Get In The Emotional Transportation Business

To achieve significant competitive advantage and sustained success, regardless of your goal or industry, profession or political aspirations, you must be in the emotional transportation business.

Why?

Because everyone at sometime needs to persuade someone or a group of “someone’s” to do something – buy my product, join my company or vote for me – your call to action.  And, emotional transportation is your super-charged vehicle that gets you to this destination quickest and most joyously.

Emotional transportation works by taking the critical facts, figures and information necessary to validate your value proposition and embeds them in an emotional experience such as a purposeful story, interactive exchange or event.

Emotional transportation works by taking the critical facts, figures and information necessary to validate your value proposition and embeds them in an emotional experience such as a purposeful story, interactive exchange or event.  This makes the often otherwise forgettable facts memorable, resonant and actionable because the emotional experience renders something your listeners can more easily hold onto, recall and retell.  Most importantly, they don’t just tellyour facts and figures, but their emotional experience which pays forward your facts and figures in their own authentic voices, ultimately making them advocates and evangelizers for their and your success.

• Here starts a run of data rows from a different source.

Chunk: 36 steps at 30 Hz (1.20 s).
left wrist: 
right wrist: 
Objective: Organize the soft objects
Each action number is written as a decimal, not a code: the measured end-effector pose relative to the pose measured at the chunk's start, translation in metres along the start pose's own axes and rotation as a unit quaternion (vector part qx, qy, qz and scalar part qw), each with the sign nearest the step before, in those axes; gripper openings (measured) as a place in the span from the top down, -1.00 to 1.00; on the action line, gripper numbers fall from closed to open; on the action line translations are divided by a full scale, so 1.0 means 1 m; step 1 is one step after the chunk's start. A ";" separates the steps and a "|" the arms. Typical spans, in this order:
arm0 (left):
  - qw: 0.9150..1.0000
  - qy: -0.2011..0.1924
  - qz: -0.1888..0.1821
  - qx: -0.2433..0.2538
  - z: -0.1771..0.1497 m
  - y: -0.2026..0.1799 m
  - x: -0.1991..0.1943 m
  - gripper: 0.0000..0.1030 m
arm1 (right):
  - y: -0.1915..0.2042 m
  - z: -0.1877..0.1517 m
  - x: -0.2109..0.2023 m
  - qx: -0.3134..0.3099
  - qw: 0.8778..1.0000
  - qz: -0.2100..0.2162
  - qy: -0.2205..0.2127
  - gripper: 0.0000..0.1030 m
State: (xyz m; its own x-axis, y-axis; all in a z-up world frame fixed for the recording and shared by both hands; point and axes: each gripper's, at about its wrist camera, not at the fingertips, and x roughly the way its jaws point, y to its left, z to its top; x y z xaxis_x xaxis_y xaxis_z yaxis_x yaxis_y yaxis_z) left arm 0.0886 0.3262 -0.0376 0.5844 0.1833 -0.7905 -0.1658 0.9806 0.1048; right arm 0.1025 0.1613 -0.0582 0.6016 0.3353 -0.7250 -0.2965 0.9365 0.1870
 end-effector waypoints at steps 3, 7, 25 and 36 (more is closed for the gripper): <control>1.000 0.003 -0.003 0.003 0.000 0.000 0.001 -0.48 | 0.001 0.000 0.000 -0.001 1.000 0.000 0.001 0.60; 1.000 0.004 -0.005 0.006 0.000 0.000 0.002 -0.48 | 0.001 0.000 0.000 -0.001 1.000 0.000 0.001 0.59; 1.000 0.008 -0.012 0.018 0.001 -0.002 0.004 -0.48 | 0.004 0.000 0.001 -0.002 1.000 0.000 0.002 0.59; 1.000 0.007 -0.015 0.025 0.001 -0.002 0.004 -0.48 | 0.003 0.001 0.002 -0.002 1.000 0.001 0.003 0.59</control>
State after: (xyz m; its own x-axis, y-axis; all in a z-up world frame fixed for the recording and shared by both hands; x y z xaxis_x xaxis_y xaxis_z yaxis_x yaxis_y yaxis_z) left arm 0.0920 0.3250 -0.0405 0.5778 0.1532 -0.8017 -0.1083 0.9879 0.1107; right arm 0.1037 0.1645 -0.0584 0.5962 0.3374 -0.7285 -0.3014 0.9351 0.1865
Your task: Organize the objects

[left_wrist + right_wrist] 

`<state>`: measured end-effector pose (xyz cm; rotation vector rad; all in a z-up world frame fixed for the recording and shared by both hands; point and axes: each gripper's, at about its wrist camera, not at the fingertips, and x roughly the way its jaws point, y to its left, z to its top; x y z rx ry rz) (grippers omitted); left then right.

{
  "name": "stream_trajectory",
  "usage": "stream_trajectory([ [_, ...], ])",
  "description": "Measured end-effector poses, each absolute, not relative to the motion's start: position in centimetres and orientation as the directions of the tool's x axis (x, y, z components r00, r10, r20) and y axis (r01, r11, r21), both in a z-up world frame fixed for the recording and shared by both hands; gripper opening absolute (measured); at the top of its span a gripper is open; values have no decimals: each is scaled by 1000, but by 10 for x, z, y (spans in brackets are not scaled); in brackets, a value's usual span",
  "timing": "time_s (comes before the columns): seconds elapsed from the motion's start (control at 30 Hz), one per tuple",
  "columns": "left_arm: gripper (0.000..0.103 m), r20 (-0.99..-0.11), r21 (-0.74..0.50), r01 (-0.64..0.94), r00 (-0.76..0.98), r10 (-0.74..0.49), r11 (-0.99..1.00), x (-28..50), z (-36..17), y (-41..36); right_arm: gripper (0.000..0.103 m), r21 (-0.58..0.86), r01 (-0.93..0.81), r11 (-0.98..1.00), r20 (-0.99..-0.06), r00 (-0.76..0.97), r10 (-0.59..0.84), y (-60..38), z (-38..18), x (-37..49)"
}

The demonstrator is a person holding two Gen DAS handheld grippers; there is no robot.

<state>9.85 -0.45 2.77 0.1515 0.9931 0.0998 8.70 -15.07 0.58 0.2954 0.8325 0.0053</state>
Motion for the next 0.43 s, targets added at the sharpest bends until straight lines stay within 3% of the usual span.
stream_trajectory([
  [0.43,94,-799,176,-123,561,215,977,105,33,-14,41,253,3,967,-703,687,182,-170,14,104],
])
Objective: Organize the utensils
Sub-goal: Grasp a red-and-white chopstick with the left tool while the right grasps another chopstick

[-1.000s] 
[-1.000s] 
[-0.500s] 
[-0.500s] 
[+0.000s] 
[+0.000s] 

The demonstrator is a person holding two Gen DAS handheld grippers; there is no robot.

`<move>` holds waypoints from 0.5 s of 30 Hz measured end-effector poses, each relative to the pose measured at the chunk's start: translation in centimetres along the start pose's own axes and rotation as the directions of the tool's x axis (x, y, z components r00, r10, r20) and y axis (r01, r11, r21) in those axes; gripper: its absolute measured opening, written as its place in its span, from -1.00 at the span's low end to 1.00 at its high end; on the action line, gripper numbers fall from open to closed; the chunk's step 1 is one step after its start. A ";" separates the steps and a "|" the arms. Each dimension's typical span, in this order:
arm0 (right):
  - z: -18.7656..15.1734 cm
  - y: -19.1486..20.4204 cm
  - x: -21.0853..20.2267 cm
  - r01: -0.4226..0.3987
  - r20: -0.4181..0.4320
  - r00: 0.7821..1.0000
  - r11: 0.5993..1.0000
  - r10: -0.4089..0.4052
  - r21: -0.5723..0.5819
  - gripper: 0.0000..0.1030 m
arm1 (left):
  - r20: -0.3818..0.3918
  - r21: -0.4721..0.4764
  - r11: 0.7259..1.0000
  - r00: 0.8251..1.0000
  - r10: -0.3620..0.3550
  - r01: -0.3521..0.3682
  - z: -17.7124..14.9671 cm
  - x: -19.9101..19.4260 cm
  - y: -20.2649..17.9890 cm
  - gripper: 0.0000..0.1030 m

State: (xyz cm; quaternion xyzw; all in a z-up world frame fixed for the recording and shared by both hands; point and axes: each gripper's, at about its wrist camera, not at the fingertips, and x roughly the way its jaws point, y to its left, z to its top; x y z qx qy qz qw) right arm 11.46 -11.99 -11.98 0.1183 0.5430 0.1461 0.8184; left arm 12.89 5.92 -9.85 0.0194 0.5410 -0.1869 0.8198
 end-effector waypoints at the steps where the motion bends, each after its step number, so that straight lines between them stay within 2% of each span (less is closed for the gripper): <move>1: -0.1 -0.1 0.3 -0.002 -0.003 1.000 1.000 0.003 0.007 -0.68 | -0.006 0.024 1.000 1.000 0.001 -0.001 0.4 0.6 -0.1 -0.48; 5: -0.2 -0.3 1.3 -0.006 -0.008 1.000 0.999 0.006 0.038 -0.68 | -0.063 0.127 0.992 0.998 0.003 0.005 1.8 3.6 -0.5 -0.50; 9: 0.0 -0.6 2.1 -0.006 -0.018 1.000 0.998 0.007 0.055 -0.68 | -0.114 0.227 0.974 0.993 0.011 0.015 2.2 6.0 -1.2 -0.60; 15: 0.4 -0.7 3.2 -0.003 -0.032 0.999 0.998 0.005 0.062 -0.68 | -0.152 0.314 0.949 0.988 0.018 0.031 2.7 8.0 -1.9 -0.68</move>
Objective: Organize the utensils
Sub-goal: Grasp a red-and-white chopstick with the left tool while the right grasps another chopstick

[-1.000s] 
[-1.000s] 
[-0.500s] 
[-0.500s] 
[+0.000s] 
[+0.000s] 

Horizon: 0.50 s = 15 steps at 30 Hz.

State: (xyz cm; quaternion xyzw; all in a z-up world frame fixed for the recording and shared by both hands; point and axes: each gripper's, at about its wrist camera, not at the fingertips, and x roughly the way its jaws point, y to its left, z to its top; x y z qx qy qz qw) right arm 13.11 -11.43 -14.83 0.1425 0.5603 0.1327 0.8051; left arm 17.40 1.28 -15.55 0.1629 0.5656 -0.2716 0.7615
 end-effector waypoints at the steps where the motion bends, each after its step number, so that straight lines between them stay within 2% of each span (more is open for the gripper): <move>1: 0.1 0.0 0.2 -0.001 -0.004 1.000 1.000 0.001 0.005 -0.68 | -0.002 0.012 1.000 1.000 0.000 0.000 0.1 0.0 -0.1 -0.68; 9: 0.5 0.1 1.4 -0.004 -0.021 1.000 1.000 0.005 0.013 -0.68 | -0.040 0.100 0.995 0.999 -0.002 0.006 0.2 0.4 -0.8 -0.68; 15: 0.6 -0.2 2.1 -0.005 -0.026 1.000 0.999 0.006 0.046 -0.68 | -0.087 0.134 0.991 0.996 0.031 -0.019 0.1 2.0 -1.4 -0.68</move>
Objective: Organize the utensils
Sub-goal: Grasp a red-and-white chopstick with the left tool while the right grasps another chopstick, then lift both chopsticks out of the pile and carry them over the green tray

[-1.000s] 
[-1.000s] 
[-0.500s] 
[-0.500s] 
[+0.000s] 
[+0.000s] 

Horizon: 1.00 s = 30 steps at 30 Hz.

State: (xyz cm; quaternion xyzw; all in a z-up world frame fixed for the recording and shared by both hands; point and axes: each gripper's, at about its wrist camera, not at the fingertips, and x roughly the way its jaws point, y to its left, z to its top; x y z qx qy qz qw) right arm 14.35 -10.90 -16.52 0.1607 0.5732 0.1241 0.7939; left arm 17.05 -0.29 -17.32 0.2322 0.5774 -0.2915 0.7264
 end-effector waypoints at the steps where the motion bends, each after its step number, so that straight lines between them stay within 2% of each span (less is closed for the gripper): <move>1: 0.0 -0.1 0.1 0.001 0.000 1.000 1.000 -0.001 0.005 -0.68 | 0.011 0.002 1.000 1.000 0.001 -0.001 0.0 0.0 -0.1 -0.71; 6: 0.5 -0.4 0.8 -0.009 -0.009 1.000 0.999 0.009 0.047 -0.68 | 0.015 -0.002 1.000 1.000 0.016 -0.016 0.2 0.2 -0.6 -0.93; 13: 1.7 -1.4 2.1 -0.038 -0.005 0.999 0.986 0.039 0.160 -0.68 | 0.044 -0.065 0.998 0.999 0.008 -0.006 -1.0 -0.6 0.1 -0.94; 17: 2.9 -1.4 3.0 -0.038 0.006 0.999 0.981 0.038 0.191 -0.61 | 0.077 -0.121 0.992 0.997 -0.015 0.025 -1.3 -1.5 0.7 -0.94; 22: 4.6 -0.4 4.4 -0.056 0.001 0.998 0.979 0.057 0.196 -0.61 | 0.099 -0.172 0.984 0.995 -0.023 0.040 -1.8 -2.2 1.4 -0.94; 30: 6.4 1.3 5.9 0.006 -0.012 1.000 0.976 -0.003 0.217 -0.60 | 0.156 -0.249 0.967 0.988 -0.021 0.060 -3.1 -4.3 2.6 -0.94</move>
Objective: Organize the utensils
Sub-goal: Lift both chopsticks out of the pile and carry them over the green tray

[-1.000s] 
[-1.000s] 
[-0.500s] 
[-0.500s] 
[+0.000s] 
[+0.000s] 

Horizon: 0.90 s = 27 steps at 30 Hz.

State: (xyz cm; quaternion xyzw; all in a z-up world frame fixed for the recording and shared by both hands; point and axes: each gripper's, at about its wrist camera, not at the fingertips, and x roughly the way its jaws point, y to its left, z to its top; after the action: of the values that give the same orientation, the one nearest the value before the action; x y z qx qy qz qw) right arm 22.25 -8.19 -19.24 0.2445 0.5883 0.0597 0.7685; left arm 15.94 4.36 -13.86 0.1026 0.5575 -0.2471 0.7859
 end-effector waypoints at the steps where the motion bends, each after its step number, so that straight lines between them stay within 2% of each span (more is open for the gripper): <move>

As we have started the crucial debate season for the 2012 Presidential election, which candidate is best poised to ride emotional transportation to victory?

To get elected the first time, Obama successfully activated this “emotional transportation,” by taking his critical information and embedding it into an emotional narrative.  He’s since admitted that one of the biggest mistakes of his first term in office was thinking that his job was just about getting policy right instead of telling and delivering on his story.  He acknowledged this to Charlie Rose, asserting, “the nature of this office is to tell a story to the American people that gives them a sense of unity and purpose and optimism, especially during tough times.”

During the first debate, not only did Obama not follow his own advice, but he put the brakes on any and all emotion, relying on boring facts and figures and looked more like he was asleep at the wheel rather than being in the emotional transportation business.

While Romney was awake, he didn’t drive the emotional transportation vehicle either.  He also admitted to Charlie Rose that being President isn’t about telling stories, it is about leading.

As we head into the second debate, while it is true that Presidents must lead, you lead people by aiming at their heart.  That’s where elections are won!